**Recorded data**
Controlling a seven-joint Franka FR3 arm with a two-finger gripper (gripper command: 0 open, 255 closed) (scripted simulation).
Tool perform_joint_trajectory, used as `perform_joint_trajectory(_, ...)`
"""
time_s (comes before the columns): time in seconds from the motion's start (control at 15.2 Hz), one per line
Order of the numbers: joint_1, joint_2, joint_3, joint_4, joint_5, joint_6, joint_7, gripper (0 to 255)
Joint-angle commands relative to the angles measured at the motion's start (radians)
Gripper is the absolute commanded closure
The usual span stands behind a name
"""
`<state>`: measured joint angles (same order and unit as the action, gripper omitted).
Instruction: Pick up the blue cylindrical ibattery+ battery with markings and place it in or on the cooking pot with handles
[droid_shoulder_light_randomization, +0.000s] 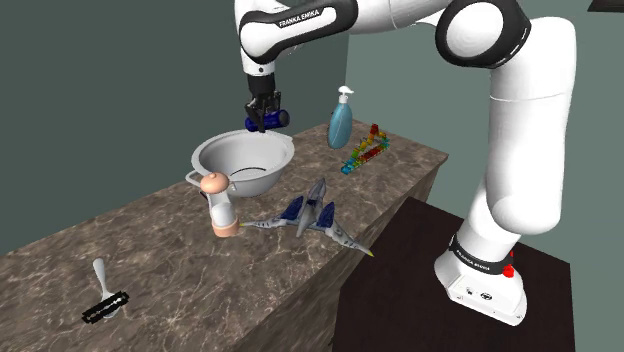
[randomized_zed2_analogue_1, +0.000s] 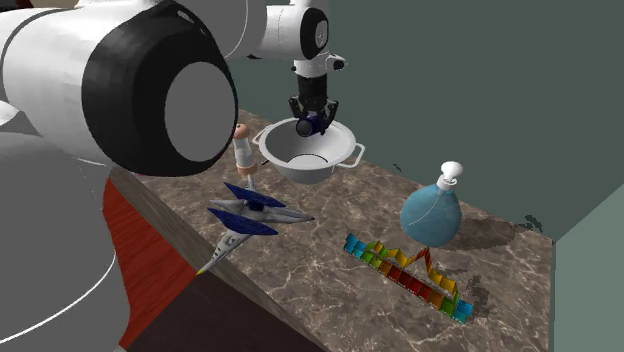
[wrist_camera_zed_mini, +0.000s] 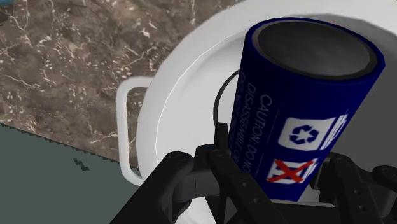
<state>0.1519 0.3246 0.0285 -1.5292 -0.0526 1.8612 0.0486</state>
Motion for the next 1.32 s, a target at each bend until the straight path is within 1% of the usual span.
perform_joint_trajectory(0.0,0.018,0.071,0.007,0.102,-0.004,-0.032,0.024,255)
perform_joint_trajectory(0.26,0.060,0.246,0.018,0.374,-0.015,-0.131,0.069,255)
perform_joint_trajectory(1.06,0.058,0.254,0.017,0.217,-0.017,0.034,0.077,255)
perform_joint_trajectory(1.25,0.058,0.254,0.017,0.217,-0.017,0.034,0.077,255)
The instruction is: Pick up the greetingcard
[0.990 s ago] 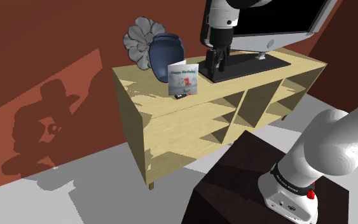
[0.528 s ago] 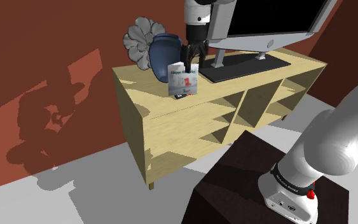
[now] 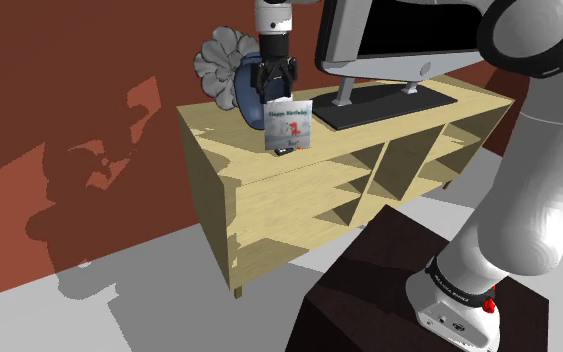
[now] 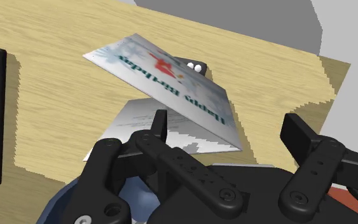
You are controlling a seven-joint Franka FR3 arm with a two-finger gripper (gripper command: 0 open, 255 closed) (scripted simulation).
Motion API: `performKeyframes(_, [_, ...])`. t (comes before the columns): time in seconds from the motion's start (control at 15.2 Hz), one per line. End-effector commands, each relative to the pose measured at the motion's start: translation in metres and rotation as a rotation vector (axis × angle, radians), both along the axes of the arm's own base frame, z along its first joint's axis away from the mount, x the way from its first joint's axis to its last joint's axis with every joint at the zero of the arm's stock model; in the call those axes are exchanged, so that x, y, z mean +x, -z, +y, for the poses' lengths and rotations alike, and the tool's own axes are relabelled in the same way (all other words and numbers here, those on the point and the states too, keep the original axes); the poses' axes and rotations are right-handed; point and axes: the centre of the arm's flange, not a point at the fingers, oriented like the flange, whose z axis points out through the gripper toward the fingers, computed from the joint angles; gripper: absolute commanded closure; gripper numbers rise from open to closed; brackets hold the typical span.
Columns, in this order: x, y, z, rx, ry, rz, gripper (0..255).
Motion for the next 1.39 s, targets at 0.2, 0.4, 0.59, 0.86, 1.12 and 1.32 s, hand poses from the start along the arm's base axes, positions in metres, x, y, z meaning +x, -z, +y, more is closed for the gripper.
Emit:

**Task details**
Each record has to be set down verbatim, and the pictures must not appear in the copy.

**Result for this exercise**
Controlling a seven-joint Franka FR3 arm with a two-finger gripper (gripper command: 0 open, 255 closed) (scripted simulation).
Tool perform_joint_trajectory, used as `perform_joint_trajectory(_, ...)`
"""
time_s (comes before the columns): time in seconds from the motion's start (control at 15.2 Hz), one per line
Order of the numbers: joint_1, joint_2, joint_3, joint_4, joint_5, joint_6, joint_7, gripper (0 to 255)
Joint-angle commands relative to the angles measured at the motion's start (radians)
Gripper is the absolute commanded closure
The usual span stands behind a name
"""
`<state>`: measured joint angles (same order and unit as the action, gripper omitted).
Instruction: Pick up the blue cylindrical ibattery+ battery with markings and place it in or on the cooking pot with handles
[droid_shoulder_light_randomization, +0.000s] 
[randomized_zed2_analogue_1, +0.000s] 
[wrist_camera_zed_mini, +0.000s] 
<state>0.1519 0.3246 0.0285 -1.5292 -0.0526 1.8612 0.0486</state>
Motion for the next 1.32 s, a target at each bend until the straight path is within 1% of the usual span.
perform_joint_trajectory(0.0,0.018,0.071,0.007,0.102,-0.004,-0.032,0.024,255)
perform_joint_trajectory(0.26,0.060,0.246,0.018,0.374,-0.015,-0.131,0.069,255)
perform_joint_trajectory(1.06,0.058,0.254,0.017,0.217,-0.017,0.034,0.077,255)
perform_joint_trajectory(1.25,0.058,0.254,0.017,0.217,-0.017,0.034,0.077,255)
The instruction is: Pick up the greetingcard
[0.990 s ago] 
[0.528 s ago] 
[now] 
[now] 
You are controlling a seven-joint Franka FR3 arm with a two-finger gripper (gripper command: 0 open, 255 closed) (scripted simulation).
Motion API: `performKeyframes(_, [_, ...])`. t (comes before the columns): time in seconds from the motion's start (control at 15.2 Hz), one per line. End-effector commands, each relative to the pose measured at the motion's start: translation in metres and rotation as a rotation vector (axis × angle, radians), both along the axes of the arm's own base frame, z along its first joint's axis away from the mount, x the way from its first joint's axis to its last joint's axis with every joint at the zero of the arm's stock model; in the call those axes are exchanged, so that x, y, z mean +x, -z, +y, for the poses' lengths and rotations alike, and the tool's own axes are relabelled in the same way (all other words and numbers here, those on the point and the states too, keep the original axes); the poses' axes and rotations are right-handed; point and axes: the centre of the arm's flange, not a point at the fingers, oriented like the flange, whose z axis points out through the gripper toward the fingers, computed from the joint angles; gripper: absolute commanded closure; gripper numbers rise from open to closed; brackets hold the typical span.
Columns, in this order: x, y, z, rx, ry, rz, gripper (0..255).
Motion for the next 1.39 s, targets at 0.2, 0.4, 0.59, 0.86, 1.12 and 1.32 s, hand poses from the start along the arm's base axes, positions in metres, x, y, z meaning +x, -z, +y, more is closed for the gripper.
Emit:

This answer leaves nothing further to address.